Energy Department Projects in 2050 Less Than Half Of Electric Power Will Come From Renewables - Do You Think That's Alot?
In our Annual Energy Outlook 2022 (AEO2022) Reference case, which reflects current laws and regulations, we project that the share of U.S. power generation from renewables will increase from 21% in 2021 to 44% in 2050. This increase in renewable energy mainly consists of new wind and solar power. The contribution of hydropower remains largely unchanged through 2050, and other renewable sources of power generation, such as geothermal and biomass, collectively remain less than 3% of total generation.
In the AEO2022 Reference case, we project that the contribution of total solar generation, including both utility-scale solar farms and small-scale rooftop end-use systems, will surpass wind generation by the early 2030s. Early growth in wind and solar is driven by federal tax credits set to expire or significantly decline by 2026, but declining costs for both technologies play a significant role in both near- and long-term growth.
Meanwhile, we project the total share of U.S. fossil fuel-fired power generation decreases from 60% to 44% in the AEO2022 Reference case as a result of the continued retirement of coal generators and slow growth in natural gas-fired generation. Although natural gas-fired generation increases in absolute terms, the share of natural gas in the total generation mix decreases slightly, from 37% in 2021 to 34% in 2050.
In our Reference case projections, the natural gas share remains consistent despite several projected retirements of coal and nuclear generating units, which cause the shares from those sources to drop by half. Generation from renewable sources increases to offset the declining coal and nuclear shares, largely because existing regulatory programs and market factors incentivize renewable sources.
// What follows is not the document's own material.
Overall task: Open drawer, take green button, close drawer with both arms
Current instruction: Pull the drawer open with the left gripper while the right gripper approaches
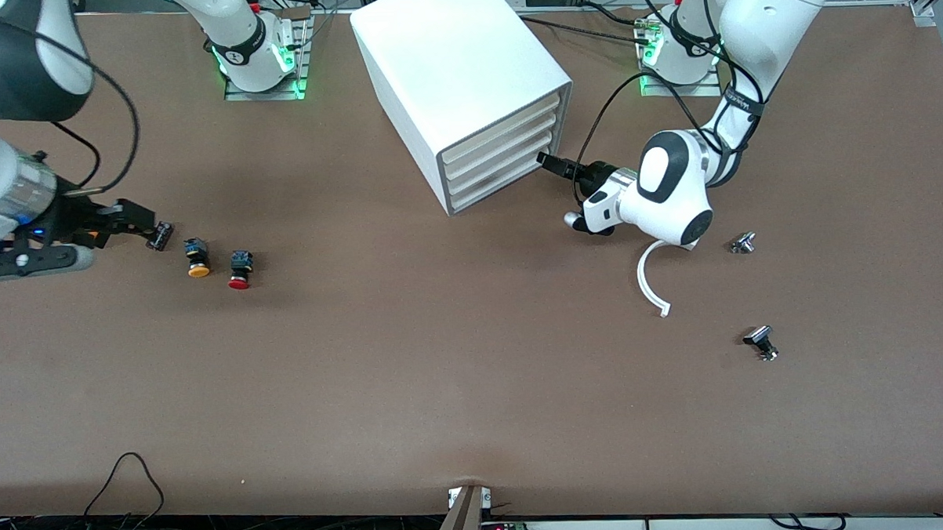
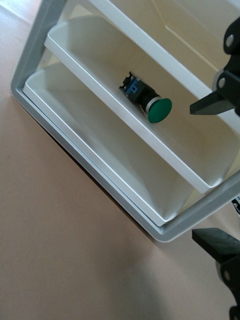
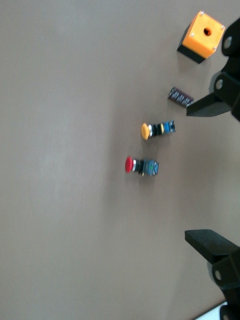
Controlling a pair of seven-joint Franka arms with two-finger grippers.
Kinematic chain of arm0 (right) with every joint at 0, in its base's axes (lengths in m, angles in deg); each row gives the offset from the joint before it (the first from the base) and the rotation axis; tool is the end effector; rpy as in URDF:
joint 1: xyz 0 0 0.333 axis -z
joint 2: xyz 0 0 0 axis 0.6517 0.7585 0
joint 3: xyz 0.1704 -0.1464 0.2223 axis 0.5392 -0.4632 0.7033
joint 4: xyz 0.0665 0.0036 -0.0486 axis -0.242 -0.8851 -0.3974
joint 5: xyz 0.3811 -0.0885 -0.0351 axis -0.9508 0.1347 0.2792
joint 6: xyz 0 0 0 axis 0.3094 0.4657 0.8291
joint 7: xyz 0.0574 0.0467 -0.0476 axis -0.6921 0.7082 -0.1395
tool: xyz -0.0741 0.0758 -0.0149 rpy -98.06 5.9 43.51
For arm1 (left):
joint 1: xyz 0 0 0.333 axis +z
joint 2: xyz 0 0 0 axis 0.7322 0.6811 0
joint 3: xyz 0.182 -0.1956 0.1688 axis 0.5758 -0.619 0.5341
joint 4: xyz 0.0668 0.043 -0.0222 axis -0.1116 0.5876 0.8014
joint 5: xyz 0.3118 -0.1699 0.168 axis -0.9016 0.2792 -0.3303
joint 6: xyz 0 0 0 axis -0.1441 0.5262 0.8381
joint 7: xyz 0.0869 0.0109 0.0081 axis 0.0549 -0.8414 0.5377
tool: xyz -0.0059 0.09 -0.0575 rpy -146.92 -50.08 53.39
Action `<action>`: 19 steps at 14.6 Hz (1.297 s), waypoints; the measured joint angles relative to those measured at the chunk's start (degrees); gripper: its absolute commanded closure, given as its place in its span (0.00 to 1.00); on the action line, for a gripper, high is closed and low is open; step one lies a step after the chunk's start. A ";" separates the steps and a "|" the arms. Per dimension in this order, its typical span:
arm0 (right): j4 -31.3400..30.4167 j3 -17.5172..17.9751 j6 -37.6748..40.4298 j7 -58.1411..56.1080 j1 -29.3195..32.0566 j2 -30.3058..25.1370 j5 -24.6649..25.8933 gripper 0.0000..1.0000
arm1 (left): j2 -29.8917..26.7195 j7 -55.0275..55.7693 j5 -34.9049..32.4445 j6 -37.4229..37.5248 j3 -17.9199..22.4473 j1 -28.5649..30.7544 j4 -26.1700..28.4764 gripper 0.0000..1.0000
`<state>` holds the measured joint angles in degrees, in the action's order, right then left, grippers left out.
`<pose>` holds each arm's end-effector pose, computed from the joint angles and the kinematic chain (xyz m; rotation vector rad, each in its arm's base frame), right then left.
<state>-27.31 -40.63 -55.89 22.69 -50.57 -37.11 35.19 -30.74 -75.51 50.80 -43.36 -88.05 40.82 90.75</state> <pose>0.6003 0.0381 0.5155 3.1185 0.2123 -0.0796 0.4491 -0.2554 0.1899 2.2264 -0.1816 -0.9003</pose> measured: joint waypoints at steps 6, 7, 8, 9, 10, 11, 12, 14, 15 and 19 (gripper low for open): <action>0.14 0.07 -2.46 -0.36 -3.99 4.04 -1.17 0.00 | 2.31 -7.88 4.27 -6.26 -3.88 -1.10 2.31 0.20; 0.28 0.11 -2.53 -0.34 -5.94 4.66 -1.16 0.00 | 2.81 -8.06 4.60 -8.07 -4.73 -1.66 2.72 0.36; 0.60 0.13 -2.60 -0.20 -7.76 5.32 -1.16 0.00 | 3.23 -8.13 4.90 -9.67 -5.32 -2.31 2.86 0.53; 1.17 0.15 -2.70 -0.10 -9.07 5.92 -1.16 0.00 | 3.41 -8.19 5.10 -10.44 -5.55 -2.63 2.86 0.75; 1.90 0.16 -2.74 -0.10 -10.03 6.47 -1.16 0.00 | 3.55 -8.26 5.10 -10.51 -5.77 -2.86 2.94 1.00; 2.69 0.17 -2.77 -0.12 -11.10 6.91 -1.16 0.00 | 3.57 -8.35 5.29 -10.50 -5.94 -2.91 2.93 1.00; 3.47 0.20 -2.96 -0.16 -12.37 7.23 -1.17 0.00 | 3.47 -8.50 5.57 -10.21 -6.01 -2.82 2.74 1.00; 4.60 0.25 -4.38 -0.16 -15.57 7.66 -1.17 0.00 | 3.37 -9.14 5.69 -9.89 -6.13 -2.71 2.45 1.00; 4.99 0.27 -5.38 -0.13 -17.01 7.86 -1.19 0.00 | 3.33 -9.41 5.69 -9.88 -6.04 -2.58 2.37 1.00; 6.81 1.89 -9.45 -0.18 -20.48 9.64 -2.45 0.00 | 2.61 -10.80 5.69 -9.84 -0.86 -1.43 0.11 1.00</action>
Energy storage systems, such as stand-alone batteries or solar-battery hybrid systems, compete with natural gas-fired generators to provide electric power generation and back-up capacity for times when nondispatchable renewable energy sources, such as wind and solar, are unavailable. Because energy storage shifts energy usage from one time to another and is not an original fuel source of energy, we do not included it in the generation graphic in this article. Based on planned projects reported to us, energy storage capacity is expected to increase in upcoming years.